Copy the whole listing below exactly.
>>>>>
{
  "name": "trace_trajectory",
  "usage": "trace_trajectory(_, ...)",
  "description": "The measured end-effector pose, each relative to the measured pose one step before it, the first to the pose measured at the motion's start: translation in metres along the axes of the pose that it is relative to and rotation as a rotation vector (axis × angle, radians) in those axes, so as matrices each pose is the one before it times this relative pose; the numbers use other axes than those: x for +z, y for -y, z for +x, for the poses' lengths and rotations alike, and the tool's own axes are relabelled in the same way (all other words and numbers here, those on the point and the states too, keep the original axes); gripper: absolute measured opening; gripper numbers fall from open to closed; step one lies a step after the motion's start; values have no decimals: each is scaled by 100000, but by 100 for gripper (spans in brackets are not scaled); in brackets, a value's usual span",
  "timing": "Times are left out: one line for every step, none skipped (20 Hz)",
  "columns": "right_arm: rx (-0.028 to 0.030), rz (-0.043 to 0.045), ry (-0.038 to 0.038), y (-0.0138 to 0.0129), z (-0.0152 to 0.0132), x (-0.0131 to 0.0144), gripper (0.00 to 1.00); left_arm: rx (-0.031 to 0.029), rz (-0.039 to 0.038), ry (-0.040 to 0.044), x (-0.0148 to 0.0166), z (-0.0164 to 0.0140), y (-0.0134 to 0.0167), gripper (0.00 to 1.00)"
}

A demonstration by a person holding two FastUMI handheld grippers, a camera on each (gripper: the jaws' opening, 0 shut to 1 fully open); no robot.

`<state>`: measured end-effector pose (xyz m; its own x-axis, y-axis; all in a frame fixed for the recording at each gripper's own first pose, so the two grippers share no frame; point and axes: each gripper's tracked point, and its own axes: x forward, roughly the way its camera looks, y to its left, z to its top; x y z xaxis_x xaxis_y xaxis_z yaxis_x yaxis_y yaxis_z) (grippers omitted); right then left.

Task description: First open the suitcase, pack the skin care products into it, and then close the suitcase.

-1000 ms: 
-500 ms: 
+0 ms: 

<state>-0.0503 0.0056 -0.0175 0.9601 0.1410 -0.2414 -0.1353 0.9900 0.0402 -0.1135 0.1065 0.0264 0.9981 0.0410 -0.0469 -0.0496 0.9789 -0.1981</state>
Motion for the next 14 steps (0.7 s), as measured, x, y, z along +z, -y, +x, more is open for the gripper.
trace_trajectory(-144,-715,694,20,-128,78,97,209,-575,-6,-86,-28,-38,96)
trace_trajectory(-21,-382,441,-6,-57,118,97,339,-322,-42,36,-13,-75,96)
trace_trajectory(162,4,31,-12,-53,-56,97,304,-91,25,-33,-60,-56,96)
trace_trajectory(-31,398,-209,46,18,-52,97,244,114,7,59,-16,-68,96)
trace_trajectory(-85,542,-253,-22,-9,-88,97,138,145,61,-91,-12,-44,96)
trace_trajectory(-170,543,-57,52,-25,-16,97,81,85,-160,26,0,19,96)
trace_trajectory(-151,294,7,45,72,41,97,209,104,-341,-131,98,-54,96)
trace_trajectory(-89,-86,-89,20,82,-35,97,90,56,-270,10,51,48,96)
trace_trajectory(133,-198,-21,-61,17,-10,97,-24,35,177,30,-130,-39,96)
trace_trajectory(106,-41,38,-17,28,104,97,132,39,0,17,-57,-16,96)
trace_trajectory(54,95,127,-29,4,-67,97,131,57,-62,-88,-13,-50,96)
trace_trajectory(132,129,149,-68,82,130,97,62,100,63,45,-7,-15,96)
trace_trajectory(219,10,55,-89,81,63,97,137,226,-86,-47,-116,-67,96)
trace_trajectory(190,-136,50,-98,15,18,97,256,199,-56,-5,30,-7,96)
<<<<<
■ **TASK OUTPUT**:
{
  "name": "trace_trajectory",
  "usage": "trace_trajectory(_, ...)",
  "description": "The measured end-effector pose, each relative to the measured pose one step before it, the first to the pose measured at the motion's start: translation in metres along the axes of the pose that it is relative to and rotation as a rotation vector (axis × angle, radians) in those axes, so as matrices each pose is the one before it times this relative pose; the numbers use other axes than those: x for +z, y for -y, z for +x, for the poses' lengths and rotations alike, and the tool's own axes are relabelled in the same way (all other words and numbers here, those on the point and the states too, keep the original axes); gripper: absolute measured opening; gripper numbers fall from open to closed; step one lies a step after the motion's start; values have no decimals: each is scaled by 100000, but by 100 for gripper (spans in brackets are not scaled); in brackets, a value's usual span",
  "timing": "Times are left out: one line for every step, none skipped (20 Hz)",
  "columns": "right_arm: rx (-0.028 to 0.030), rz (-0.043 to 0.045), ry (-0.038 to 0.038), y (-0.0138 to 0.0129), z (-0.0152 to 0.0132), x (-0.0131 to 0.0144), gripper (0.00 to 1.00); left_arm: rx (-0.031 to 0.029), rz (-0.039 to 0.038), ry (-0.040 to 0.044), x (-0.0148 to 0.0166), z (-0.0164 to 0.0140), y (-0.0134 to 0.0167), gripper (0.00 to 1.00)"
}

A demonstration by a person holding two FastUMI handheld grippers, a camera on each (gripper: the jaws' opening, 0 shut to 1 fully open); no robot.

`<state>`: measured end-effector pose (xyz m; its own x-axis, y-axis; all in a frame fixed for the recording at each gripper's own first pose, so the two grippers share no frame; point and axes: each gripper's tracked point, and its own axes: x forward, roughly the way its camera looks, y to its left, z to its top; x y z xaxis_x xaxis_y xaxis_z yaxis_x yaxis_y yaxis_z) (grippers omitted); right then left.

Task description: First open the suitcase, pack the skin care products into it, and then close the suitcase.

-1000 ms: 
-500 ms: 
+0 ms: 

<state>-0.0503 0.0056 -0.0175 0.9601 0.1410 -0.2414 -0.1353 0.9900 0.0402 -0.1135 0.1065 0.0264 0.9981 0.0410 -0.0469 -0.0496 0.9789 -0.1981</state>
Motion for the next 14 steps (0.7 s), as measured, x, y, z along +z, -y, +x, more is open for the gripper.
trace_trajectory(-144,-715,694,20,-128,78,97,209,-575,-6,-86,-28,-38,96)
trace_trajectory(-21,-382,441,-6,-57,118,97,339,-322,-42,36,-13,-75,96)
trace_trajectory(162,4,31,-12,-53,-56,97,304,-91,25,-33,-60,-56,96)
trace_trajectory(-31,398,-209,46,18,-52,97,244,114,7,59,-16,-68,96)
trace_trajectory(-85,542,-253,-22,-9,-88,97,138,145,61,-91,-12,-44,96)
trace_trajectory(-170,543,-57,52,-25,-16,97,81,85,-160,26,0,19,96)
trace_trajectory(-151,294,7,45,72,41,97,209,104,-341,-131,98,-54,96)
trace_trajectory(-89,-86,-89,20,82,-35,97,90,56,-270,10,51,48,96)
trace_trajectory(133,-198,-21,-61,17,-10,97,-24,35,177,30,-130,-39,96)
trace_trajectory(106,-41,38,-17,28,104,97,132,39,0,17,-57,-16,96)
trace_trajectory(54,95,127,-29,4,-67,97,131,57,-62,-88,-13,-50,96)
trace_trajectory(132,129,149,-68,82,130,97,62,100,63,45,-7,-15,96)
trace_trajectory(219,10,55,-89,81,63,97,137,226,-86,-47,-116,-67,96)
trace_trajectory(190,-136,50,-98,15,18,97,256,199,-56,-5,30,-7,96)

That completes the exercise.